Es ist eine deutsche Zusammenstellung von Jack London's Hawaii-Geschichten. Zu seinen Lebzeiten war er einer der erfolgreichsten Autoren der Welt. Da der US-amerikanische Autor nach einem kurzen, aufregenden Leben mit 40 Lebensjahren im Jahr 1916 vermutlich an Nierenversagen starb, können die Geschichten nicht jünger sein.
Die Hawaii-Inseln wurden 1898 annektiert, nachdem die USA 1893 deren Königin stürzten. Doch der Untergang der Hawaiischen Kultur begann schon um 1820 mit dem Wirken der ersten amerikanischer Missionare.
Von „glücklichen Inseln“ ist in den Geschichten wenig zu spüren. Sie beschreiben ziemlich genau die geschichtliche Entwicklung und die Zustände in den letzten Jahrzehnten vor 1916 sowie den extremen Rassismus.
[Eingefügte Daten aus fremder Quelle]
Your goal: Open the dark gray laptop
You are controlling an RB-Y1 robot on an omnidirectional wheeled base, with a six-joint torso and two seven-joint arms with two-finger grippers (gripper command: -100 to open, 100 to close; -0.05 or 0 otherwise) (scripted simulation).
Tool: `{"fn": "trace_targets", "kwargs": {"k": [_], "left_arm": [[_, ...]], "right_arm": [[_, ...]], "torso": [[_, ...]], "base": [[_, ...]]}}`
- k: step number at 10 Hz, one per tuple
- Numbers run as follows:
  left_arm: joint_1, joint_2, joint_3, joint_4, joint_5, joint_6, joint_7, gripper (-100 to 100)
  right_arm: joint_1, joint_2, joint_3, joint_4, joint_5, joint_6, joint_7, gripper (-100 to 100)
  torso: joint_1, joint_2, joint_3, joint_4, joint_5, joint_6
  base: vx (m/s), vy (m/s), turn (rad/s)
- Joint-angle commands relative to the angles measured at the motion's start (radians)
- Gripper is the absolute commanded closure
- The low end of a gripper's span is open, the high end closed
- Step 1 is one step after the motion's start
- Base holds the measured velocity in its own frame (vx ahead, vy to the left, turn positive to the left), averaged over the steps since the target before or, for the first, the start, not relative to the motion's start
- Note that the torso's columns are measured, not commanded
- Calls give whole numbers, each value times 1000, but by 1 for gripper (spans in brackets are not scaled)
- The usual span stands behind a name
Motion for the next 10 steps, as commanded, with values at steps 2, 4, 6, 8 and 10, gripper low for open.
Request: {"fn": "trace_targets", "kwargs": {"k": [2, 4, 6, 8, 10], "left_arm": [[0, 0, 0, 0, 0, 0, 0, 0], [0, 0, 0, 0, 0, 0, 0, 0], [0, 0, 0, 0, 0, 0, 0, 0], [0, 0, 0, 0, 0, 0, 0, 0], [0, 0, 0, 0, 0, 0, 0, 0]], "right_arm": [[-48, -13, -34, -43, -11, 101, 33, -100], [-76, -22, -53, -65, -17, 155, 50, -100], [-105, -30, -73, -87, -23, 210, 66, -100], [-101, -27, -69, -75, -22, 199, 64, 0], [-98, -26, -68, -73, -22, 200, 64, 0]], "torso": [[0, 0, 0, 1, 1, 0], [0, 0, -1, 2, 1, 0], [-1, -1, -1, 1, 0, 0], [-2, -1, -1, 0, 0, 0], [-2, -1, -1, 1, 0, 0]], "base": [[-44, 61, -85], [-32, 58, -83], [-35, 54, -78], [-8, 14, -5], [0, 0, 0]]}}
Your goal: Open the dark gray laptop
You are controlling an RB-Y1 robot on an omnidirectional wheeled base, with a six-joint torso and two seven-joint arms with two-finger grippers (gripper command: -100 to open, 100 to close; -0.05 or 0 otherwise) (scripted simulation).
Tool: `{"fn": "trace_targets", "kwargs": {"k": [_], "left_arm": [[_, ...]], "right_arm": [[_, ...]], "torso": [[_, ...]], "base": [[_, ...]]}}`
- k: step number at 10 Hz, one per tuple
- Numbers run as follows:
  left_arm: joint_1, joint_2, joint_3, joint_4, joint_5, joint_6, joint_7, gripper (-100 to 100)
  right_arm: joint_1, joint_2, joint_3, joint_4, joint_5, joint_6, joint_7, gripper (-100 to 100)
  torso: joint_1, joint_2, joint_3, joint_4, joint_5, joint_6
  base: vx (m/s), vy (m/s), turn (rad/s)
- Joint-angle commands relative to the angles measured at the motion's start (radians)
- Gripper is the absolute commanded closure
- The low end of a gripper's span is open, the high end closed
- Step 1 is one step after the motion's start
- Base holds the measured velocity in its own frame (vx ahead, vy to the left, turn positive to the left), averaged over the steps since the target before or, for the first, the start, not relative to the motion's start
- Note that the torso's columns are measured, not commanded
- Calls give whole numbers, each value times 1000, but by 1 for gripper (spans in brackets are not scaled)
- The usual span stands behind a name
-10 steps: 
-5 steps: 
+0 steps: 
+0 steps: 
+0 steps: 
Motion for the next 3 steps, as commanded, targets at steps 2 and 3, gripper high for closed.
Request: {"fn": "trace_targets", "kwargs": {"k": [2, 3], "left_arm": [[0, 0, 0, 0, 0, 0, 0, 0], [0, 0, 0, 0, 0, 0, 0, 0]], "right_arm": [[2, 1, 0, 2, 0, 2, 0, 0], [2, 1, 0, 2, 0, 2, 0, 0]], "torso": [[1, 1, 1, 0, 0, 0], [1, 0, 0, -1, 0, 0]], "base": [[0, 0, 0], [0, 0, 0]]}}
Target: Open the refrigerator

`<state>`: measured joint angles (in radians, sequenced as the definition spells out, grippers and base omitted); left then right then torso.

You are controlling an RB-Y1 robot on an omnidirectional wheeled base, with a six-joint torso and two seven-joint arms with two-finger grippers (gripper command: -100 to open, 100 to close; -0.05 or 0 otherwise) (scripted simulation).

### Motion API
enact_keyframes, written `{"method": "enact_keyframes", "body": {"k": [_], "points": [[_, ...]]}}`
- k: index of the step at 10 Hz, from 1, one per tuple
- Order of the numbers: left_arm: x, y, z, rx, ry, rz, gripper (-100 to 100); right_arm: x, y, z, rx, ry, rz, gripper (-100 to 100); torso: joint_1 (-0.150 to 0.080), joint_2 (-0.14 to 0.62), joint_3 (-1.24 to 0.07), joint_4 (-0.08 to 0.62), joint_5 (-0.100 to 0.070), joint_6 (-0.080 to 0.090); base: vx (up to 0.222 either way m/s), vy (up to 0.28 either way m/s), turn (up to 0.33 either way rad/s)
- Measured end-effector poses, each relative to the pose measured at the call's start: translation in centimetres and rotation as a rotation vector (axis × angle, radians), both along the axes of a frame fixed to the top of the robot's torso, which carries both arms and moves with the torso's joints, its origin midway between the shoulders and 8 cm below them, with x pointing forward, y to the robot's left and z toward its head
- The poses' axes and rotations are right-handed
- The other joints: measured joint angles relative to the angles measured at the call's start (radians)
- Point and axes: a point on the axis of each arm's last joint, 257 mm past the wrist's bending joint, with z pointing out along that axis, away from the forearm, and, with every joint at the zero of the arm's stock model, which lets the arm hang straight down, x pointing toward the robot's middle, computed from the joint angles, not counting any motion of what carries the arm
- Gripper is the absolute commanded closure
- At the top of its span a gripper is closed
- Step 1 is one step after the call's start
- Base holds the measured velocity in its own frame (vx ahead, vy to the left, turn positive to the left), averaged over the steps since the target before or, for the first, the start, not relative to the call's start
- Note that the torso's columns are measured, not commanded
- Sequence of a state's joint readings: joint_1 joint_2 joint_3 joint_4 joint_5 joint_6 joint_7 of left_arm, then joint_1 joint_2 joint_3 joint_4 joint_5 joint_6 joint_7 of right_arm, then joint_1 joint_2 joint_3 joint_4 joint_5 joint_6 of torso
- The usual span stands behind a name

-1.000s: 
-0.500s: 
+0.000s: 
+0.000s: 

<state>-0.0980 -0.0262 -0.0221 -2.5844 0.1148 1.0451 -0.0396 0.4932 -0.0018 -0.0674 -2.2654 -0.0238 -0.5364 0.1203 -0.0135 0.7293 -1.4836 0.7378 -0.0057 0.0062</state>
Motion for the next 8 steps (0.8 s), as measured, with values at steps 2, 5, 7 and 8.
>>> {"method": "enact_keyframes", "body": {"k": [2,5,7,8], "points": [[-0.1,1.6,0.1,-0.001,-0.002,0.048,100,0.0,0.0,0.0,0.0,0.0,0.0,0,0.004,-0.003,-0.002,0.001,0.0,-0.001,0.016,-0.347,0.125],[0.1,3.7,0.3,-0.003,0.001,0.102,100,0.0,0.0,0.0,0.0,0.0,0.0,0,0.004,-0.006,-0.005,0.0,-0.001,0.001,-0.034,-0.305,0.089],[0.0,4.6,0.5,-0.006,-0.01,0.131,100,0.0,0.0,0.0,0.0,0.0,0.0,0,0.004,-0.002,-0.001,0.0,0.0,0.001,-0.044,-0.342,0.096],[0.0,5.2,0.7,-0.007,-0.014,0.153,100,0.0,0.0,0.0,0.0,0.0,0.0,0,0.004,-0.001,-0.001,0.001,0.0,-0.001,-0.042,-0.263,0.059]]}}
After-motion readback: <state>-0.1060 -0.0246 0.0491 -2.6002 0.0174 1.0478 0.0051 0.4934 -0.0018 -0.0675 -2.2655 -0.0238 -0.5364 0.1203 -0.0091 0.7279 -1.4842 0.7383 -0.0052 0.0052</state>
Die Erzählperspektive wechselt, im Mittelpunkt können mal weiße Farmer oder Missionare, höhergestellte Frauen und Männer des Hawaiischen Adels oder auch Chinesen stehen, die ursprünglich in großer Zahl für die Plantagenwirtschaft auf die Inseln geholt wurden.
Ein beunruhigend düsteres Thema einiger Geschichten ist Lepra, eine Krankheit, die vermutlich damals auch aus China importiert wurde.
Obwohl beispielsweise wegen der Vulkane und einigen Beaches sicher lohnend, war ich nie auf den Hawaii-Inseln.